Observability startup Cribl posting strong partner momentum

In the last year, Cribl built out much of its channels team and saw large increases in partner bookings, which they expect to increase this year with a new channel program ready to roll out,

Zac Kilpatrick,Vice President of Global Channels, Cribl

San Francisco-based open observability startup Cribl has announced the results of their fiscal year. Their overall numbers were excellent. Cribl’s annual recurring revenue more than tripled. They also doubled their customer base, which now includes 24 of the Fortune 100 companies and 59 of the Fortune 500. Cribl also grew the company by more than 200 team members, so that they head into 2023 with nearly 500 employees. It was also a big year for Cribl on the channel side. Their Go-to-Market model is a partner-first one, with their direct touch sales team collaborating with the partners on sales. The channel infrastructure was comparatively underdeveloped, however, which is why Zac Kilpatrick was brought in from Okta in August 2021 to the newly created position of  Vice President of Global Channels.

Kilpatrick’s job was to enable channel partners to drive more sales, and in the slightly longer term, to remake the company’s bare-bones channel program to help make this happen.

“We hired a team of global people,” Kilpatrick told ChannelBuzz. “We didn’t have any at the start of last year. I was the first. Now we have Partner Business Managers as well as Technology Managers. We hired a team of global people. I now have nine people working for me. We just hired someone for EMEA, who will help us a little in APAC as well, and we will do more to expand the team outside the US.”

The number of channel partners has also grown significantly, although the focus remains on quality rather than quantity.

“Last year, we onboarded 37% more partners, going from 149 to 204,” Kilpatrick said. “When I joined the company, it was 89. At that time, we didn’t have the ability to help them become fully self-service enabled. We don’t need to have more partners in North America. We need them to be better enabled and offer higher value.”

Kilpatrick noted that partner bookings increased last year by 146%, with partner sourced bookings increasing by over 200%.

“As much business is now being brought in by partners as is being generated by us,” he said. “I have not seen that before in a startup.”

Technology alliances are an important part of Cribl’s Go-to-Market. They announced their integration with Amazon Security Lake and achieved AWS Security Competency status. They also announced a partnership with SentinelOne to help customers unlock the value of all observability data.

“We already have many technology alliances on the integration front,” Kilpatrick said. “We have been building these tech alliances for the last nine months and some are coming to fruition this year. We will have some important announcements in the next few months.”

Kilpatrick has authority over the Go-to-Market mechanism for these strategic relationships.

“Once we start to develop them, I take over them,” he said. “When I was at Okta, we had started doing that and it had done well.
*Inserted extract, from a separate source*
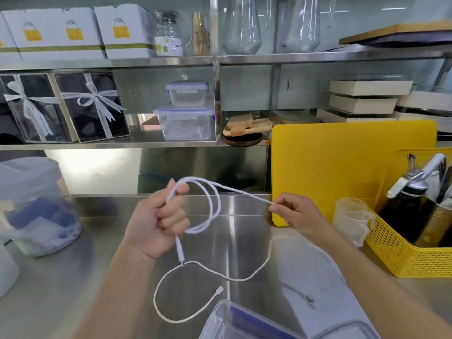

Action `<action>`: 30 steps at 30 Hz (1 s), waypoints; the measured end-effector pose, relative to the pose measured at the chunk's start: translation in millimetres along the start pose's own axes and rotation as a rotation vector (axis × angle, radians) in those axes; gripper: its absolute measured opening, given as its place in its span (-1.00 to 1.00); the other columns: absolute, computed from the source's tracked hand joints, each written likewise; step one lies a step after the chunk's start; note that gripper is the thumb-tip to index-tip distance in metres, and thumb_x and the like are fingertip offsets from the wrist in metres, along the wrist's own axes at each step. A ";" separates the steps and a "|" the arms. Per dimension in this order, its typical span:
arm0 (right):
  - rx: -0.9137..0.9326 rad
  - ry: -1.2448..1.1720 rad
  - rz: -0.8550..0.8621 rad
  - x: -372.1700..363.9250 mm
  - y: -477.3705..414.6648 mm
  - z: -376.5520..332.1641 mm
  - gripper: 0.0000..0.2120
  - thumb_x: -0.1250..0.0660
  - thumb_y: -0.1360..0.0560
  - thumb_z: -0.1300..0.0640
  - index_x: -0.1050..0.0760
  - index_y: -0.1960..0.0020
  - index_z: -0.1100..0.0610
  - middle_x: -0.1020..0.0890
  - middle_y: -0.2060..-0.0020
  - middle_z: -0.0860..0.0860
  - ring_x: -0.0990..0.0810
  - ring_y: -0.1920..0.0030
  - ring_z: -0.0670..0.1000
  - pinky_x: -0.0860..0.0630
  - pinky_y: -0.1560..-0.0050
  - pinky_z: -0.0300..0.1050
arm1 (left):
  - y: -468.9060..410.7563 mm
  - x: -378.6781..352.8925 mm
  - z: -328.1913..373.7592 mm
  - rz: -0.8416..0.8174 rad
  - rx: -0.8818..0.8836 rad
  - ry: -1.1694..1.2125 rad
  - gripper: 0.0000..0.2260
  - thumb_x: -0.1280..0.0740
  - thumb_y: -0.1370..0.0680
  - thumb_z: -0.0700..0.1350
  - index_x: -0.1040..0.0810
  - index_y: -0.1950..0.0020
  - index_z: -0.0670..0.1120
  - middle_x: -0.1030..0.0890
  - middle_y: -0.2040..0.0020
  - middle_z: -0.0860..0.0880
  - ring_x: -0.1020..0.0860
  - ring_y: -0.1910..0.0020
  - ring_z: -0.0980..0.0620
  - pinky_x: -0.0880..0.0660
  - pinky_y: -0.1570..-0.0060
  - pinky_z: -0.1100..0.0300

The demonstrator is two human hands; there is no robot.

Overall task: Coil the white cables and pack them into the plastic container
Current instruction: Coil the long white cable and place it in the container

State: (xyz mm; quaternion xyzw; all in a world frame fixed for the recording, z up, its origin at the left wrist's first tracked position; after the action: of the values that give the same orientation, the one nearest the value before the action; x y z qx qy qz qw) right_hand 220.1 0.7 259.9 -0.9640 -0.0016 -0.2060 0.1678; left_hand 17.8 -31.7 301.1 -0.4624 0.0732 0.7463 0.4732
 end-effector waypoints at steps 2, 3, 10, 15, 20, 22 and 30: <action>-0.011 -0.056 0.063 5.8 1.8 10.5 -0.94 -0.31 -0.48 0.22 -0.46 0.15 0.11 -0.42 0.58 -0.10 -0.32 0.55 -0.17 -0.25 0.54 -0.39 | 2.2 0.3 17.6 0.019 -0.059 0.073 -0.73 -0.10 -0.62 -0.16 -0.50 0.04 -0.33 -0.22 0.50 -0.04 -0.07 0.62 0.08 -0.06 0.59 0.23; -0.016 -0.069 0.124 10.5 3.1 14.8 -0.92 -0.30 -0.49 0.22 -0.45 0.13 0.06 -0.43 0.54 -0.08 -0.34 0.52 -0.17 -0.27 0.52 -0.39 | 3.3 6.2 24.9 0.094 -0.109 0.018 -0.77 -0.15 -0.59 -0.16 -0.51 0.09 -0.29 -0.22 0.51 -0.02 -0.10 0.62 0.08 -0.10 0.60 0.24; 0.078 0.897 -0.235 -37.5 23.1 18.4 -0.91 -0.21 -0.53 0.07 -0.46 0.05 0.06 -0.56 0.13 -0.03 -0.43 0.20 -0.09 -0.35 0.20 -0.13 | 5.2 36.4 31.3 0.517 -0.232 -0.422 -0.77 -0.11 -0.56 -0.04 -0.41 0.22 -0.11 -0.12 0.60 0.10 -0.03 0.63 0.16 -0.20 0.70 0.38; 0.267 0.842 -0.546 -89.5 56.4 -38.2 -0.95 -0.28 -0.47 0.10 -0.51 0.12 0.03 -0.58 0.12 -0.07 -0.47 0.17 -0.12 -0.38 0.17 -0.17 | -3.8 51.5 7.1 0.603 -0.128 -0.710 -0.69 -0.06 -0.64 -0.06 -0.35 0.26 -0.11 -0.22 0.60 0.09 -0.15 0.66 0.18 -0.57 0.47 0.12; 0.557 0.690 -0.361 -79.0 66.2 -124.4 -0.91 -0.31 -0.45 0.11 -0.58 0.20 0.01 -0.63 0.28 -0.08 -0.49 0.26 -0.11 -0.34 0.37 -0.21 | -10.1 58.0 -24.6 0.641 0.057 -1.036 -0.62 -0.02 -0.66 -0.08 -0.33 0.32 -0.18 -0.37 0.56 -0.03 -0.34 0.65 0.08 -0.53 0.50 0.18; 0.626 0.709 -0.238 -71.9 62.9 -138.4 -0.88 -0.31 -0.42 0.16 -0.60 0.23 0.04 -0.61 0.35 -0.04 -0.48 0.33 -0.10 -0.33 0.42 -0.21 | -13.0 55.3 -47.5 0.582 0.178 -1.100 -0.62 -0.03 -0.65 -0.09 -0.48 0.24 -0.22 -0.56 0.52 -0.07 -0.54 0.57 0.03 -0.50 0.52 0.25; 0.470 0.553 -0.029 -53.6 37.3 -104.8 -0.84 -0.33 -0.46 0.07 -0.60 0.17 0.15 -0.64 0.30 0.04 -0.52 0.30 -0.03 -0.47 0.34 -0.05 | -14.6 53.0 -75.6 0.494 0.203 -0.845 -0.64 -0.04 -0.62 -0.11 -0.49 0.29 -0.11 -0.40 0.65 -0.04 -0.14 0.74 0.15 -0.17 0.66 0.39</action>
State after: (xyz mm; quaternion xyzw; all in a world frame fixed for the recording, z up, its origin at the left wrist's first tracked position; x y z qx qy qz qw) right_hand 132.3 -65.0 316.5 -0.8067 -0.0171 -0.4555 0.3761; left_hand 69.4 -31.2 223.1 -0.0403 0.0550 0.9472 0.3132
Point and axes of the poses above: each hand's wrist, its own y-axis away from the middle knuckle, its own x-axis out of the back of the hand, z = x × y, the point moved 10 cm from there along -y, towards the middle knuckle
People doing business development are not always the best people for driving the business through the channel.”

The changes to the channel program will be formally codified this week.

“This week we are launching a revised partner program as well as a new portal,” he said.
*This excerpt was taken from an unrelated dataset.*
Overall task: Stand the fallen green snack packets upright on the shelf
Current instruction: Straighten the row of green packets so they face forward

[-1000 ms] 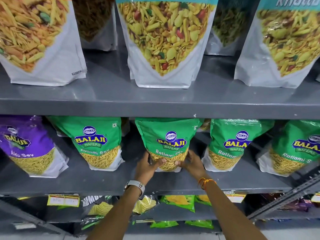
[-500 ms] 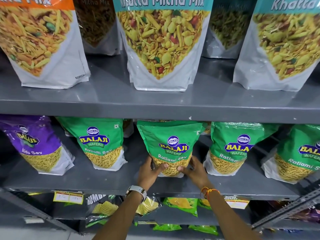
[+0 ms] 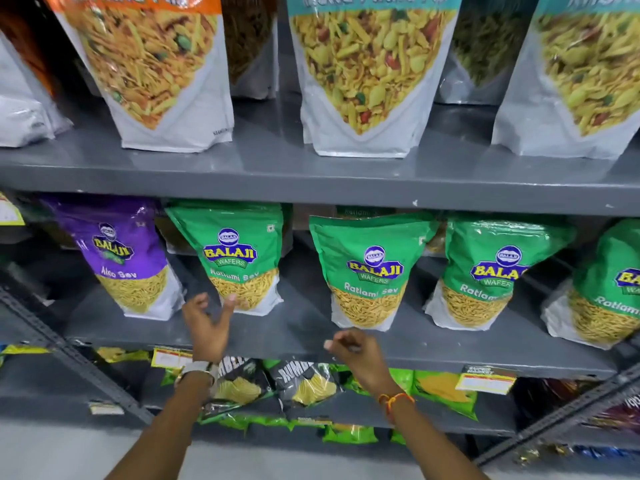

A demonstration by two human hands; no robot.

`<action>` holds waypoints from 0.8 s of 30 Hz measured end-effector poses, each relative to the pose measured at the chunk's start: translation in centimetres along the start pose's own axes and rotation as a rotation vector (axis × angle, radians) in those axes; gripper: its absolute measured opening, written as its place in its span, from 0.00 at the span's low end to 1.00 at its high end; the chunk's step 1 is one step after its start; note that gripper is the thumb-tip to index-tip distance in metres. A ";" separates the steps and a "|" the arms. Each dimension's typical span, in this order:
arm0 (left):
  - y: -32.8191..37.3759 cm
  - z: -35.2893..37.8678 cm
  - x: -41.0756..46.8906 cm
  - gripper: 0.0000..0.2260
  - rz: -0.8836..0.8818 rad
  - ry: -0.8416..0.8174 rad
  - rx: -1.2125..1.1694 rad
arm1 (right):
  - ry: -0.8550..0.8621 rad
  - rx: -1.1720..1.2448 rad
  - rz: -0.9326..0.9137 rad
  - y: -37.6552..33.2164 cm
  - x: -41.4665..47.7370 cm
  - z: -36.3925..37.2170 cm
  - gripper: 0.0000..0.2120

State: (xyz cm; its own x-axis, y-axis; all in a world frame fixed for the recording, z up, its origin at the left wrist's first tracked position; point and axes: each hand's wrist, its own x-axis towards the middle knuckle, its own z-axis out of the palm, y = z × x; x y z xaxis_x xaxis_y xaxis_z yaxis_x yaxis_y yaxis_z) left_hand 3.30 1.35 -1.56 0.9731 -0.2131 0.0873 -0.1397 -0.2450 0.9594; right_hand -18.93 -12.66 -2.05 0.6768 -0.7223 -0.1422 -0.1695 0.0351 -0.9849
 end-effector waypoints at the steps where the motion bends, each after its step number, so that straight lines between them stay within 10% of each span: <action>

He noted that MSSPs are an important part of that partner program.

“We are working with MSSPs and most partners we work with would call themselves MDR providers,” he said. “That business is growing. We are a perfect fit for them. They have been buying from us, as if they were customers.”

One of key parts of the program has already been put in place. The Cribl Certified Observability Engineer (CCOE) program is a first-of-its-kind free technical certification program. To date, more than 1,800 credentials have been issued.
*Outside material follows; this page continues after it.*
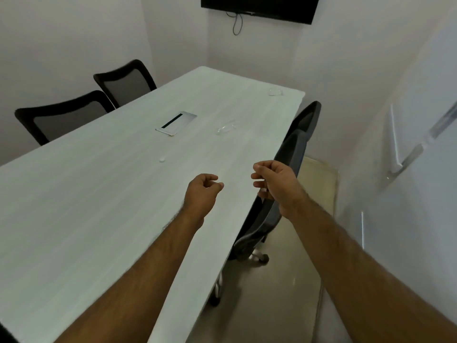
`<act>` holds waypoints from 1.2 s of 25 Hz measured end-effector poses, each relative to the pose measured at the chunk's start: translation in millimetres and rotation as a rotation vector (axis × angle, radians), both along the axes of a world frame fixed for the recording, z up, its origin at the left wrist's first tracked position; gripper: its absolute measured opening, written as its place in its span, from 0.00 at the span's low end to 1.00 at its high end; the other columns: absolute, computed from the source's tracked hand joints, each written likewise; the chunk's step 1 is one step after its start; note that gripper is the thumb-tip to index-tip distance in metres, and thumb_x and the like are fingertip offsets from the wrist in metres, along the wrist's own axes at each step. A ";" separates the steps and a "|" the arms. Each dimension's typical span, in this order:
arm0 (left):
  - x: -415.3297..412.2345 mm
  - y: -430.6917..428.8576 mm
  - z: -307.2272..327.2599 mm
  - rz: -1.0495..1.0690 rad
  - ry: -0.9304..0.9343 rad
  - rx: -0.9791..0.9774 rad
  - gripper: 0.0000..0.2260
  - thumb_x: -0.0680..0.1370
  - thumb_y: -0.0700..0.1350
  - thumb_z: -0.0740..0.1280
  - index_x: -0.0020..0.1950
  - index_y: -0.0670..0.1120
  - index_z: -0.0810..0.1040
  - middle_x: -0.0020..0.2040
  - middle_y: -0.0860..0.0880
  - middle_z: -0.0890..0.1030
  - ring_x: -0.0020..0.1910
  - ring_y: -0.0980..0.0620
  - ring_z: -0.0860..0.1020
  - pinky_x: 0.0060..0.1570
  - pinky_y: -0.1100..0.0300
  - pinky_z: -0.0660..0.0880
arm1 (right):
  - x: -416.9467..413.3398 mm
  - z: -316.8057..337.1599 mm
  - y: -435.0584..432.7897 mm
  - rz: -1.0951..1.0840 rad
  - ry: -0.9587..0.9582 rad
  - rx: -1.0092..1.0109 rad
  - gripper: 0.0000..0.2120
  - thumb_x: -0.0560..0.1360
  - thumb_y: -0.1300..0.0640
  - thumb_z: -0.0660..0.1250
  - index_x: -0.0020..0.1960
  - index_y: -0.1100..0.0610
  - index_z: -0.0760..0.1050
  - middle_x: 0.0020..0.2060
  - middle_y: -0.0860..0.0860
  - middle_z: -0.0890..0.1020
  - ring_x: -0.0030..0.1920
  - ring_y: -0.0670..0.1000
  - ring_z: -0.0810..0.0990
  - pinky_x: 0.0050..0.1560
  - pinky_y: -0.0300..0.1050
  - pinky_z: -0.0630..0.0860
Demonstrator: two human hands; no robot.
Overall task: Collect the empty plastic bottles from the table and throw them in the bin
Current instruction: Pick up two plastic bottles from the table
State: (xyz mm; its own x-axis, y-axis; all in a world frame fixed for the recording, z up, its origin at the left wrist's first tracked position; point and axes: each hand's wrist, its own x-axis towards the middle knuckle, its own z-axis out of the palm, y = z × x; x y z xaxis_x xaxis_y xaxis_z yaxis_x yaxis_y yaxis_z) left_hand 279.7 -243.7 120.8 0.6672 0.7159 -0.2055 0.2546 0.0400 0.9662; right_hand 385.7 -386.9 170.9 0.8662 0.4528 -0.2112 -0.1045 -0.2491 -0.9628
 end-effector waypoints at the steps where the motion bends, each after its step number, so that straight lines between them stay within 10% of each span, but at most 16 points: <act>1: 18.3 7.6 -0.1 0.019 0.006 0.005 0.10 0.77 0.43 0.69 0.58 0.45 0.78 0.49 0.47 0.80 0.48 0.50 0.78 0.47 0.59 0.75 | 22.8 1.3 10.8 0.029 -0.009 -0.006 0.10 0.79 0.51 0.68 0.57 0.55 0.79 0.50 0.53 0.84 0.50 0.52 0.83 0.47 0.48 0.81; 11: 231.4 77.4 -56.7 0.317 0.158 0.117 0.13 0.75 0.47 0.71 0.59 0.48 0.77 0.52 0.48 0.79 0.48 0.50 0.77 0.39 0.60 0.74 | 280.1 -25.5 127.1 0.504 -0.024 -0.105 0.10 0.78 0.50 0.68 0.55 0.54 0.79 0.49 0.51 0.84 0.49 0.52 0.83 0.52 0.51 0.81; 22: 426.6 162.2 -128.5 0.121 0.748 0.325 0.39 0.70 0.59 0.74 0.74 0.47 0.63 0.70 0.43 0.71 0.67 0.42 0.73 0.62 0.48 0.74 | 470.4 -93.3 249.9 0.776 -0.057 -0.325 0.09 0.76 0.52 0.71 0.52 0.55 0.79 0.46 0.53 0.83 0.43 0.51 0.80 0.43 0.47 0.77; 30: 524.2 244.6 -202.3 0.097 1.147 0.155 0.58 0.63 0.67 0.75 0.80 0.48 0.46 0.81 0.41 0.48 0.79 0.38 0.50 0.70 0.37 0.64 | 572.3 -199.0 361.3 0.909 -0.685 -0.553 0.20 0.71 0.48 0.72 0.62 0.51 0.76 0.53 0.50 0.82 0.55 0.55 0.80 0.55 0.49 0.75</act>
State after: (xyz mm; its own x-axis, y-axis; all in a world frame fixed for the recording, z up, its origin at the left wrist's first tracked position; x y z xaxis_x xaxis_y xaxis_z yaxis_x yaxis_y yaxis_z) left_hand 803.9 0.9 -81.5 0.0870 0.8242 -0.5595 0.9860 0.0087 0.1663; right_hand 958.0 -25.6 -28.1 0.2960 0.9351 -0.1947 0.7925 -0.3542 -0.4964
“A big attraction of the CCOE is that it is free,” Kilpatrick said. “Every company I have ever been at has had a charge for certifications. We see greater value, as a 100% channel first company, in having more certified partners with a higher level of skill to sell to customers more effectively.”

Kilpatrick said they have done a tremendous job with the new partner program.

“There will be a program guide defining how they can be a partner,  and what’s  specifically in it for them, all written into a guide,” he stated. “With the new program and portal, we are taking things that has been on a handshake basis and codifying them. The idea is also to make it lean, avoiding things like checkmark certifications.”